A thunderstorm is brewing over Coors Field during a Colorado Rockies game.
The Colorado Rockies baseball team celebrates its 30-year anniversary this year, but the team has an interesting legal history too. / Photo by Owen Lystrup on Unsplash.

The Colorado Rockies celebrates its 30-year anniversary this year. So far in the 2023 season, the baseball team has 31 wins and 50 losses but few may know it has sometimes faired better over the years in the courtroom than on the pitch. 

In the team’s second season in 1994, fans sued in Denver District Court alleging breach of contract for failing to complete the full season due to a strike by the Major League Baseball Players Association.

According to a March 1995 article by The Associated Press, “The Rockies played their last regular season game Aug. 11, and the strike started the next day. The team’s owners plan to open the 1995 season with replacement players.” The outlet reported the fans amended their complaint a month earlier because the strike continued into the new season. 

The Associated Press also reported the team decided “to strip season-ticket holders of their priority numbers if they declined to renew because of the strike.” According to the news outlet, then-Judge Frank Martinez ruled “the lawsuit was flawed because the three men misunderstood the purpose of the regular season.” 

The Associated Press reported Martinez’s judgment said in part, “They contend that the regular season games of 1994 were meaningless because they did not lead to playoffs and a World Series. If the only purpose of the regular season were to qualify for the post-season, Chicago Cubs fans would have the basis for a cause of action against the Cubs virtually every year.”

The following year in March 1996, the team’s 2% owner Stephen Kurtz filed a 20-page lawsuit in Denver District Court alleging he was “left out of partnership meetings and is not receiving promised perks,” according to coverage by The Associated Press. The outlet reported, “The suit singles out [limited partner Jerry] McMorris for mismanagement and breaching fiduciary duty, saying McMorris, through the Rockies partnership, improperly paid more than $1 million to defend former Rockies partner Mickey Monus in the Phar-Mor embezzlement scandal. Monus currently is serving a 20-year sentence in Michigan for embezzling from the chain of drug stores he founded. Kurtz also seeks nearly $24,000 in personal business he lost when Monus unsuccessfully sued Kurtz and the other Rockies owners in 1992.” 

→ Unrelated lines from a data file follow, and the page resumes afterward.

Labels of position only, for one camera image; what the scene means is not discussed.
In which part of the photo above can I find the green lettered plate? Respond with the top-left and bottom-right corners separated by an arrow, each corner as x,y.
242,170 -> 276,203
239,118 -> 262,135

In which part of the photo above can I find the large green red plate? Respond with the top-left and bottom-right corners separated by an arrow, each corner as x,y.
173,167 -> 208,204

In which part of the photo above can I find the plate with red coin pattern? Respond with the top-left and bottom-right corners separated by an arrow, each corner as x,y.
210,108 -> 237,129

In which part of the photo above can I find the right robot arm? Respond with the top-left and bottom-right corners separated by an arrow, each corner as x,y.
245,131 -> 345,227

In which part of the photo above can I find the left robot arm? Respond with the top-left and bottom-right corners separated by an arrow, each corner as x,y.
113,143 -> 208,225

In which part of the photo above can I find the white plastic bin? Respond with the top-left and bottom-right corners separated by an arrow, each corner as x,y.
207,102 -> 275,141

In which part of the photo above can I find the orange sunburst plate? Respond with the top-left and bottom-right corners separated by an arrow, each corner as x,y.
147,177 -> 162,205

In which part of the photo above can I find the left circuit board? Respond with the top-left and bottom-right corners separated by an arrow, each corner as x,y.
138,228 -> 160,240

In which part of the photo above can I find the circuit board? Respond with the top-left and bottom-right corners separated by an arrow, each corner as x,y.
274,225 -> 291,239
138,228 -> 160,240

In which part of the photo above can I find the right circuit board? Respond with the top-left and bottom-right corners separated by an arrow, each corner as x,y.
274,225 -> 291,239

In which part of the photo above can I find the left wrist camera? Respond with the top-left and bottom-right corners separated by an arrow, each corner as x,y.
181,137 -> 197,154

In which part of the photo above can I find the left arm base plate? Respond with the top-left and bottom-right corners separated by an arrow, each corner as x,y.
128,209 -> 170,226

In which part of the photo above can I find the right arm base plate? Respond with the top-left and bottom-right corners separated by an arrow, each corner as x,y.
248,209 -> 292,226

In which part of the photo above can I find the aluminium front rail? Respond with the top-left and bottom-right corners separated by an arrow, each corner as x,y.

Monus owned 35.7% of the team and his father owned 11.9% of it. In May 1995, Monus was found guilty of “109 Federal felony charges for his role in a $1 billion fraud that plunged the company into bankruptcy,” according to coverage by The New York Times

In Kurtz’s case, the district court granted summary judgment and a motion to dismiss for failure to plead fraud with particularity to the defendants, but that decision was reversed in part on appeal to the 10th Circuit Court of Appeals in 1996

Around seven years later in 2003, the team and the company that maintained the escalators at Coors Field were sued over an escalator accident that happened at the stadium that summer, according to an October 2003 article by The Associated Press. The team and the company agreed to split “the cost of medical bills, lost wages, child-care fees and other costs from the July 2 accident,” according to the article. “The accident, in which an escalator suddenly sped up and threw fans into a pile at the bottom, sent 35 people to hospitals.” 

The Associated Press reported two years later a woman from that escalator accident sued the team, the escalator manufacturer and the stadium district for damages after losing a leg and part of her heel. “City officials said the culprit [of the accident] was a missing safety switch. A follow-up investigation found that inspectors certified the escalator even though a key safety switch was missing,” The Associated Press reported. 

More recently in August 2013, a Rockies fan sued the club over allegedly “illegally restricting the resale of game tickets to Stubhub,” according to coverage by ABC News. The suit alleged the baseball team violated the Colorado Consumer Protection Act when it printed a not-for-resale message on tickets as part of the terms and conditions.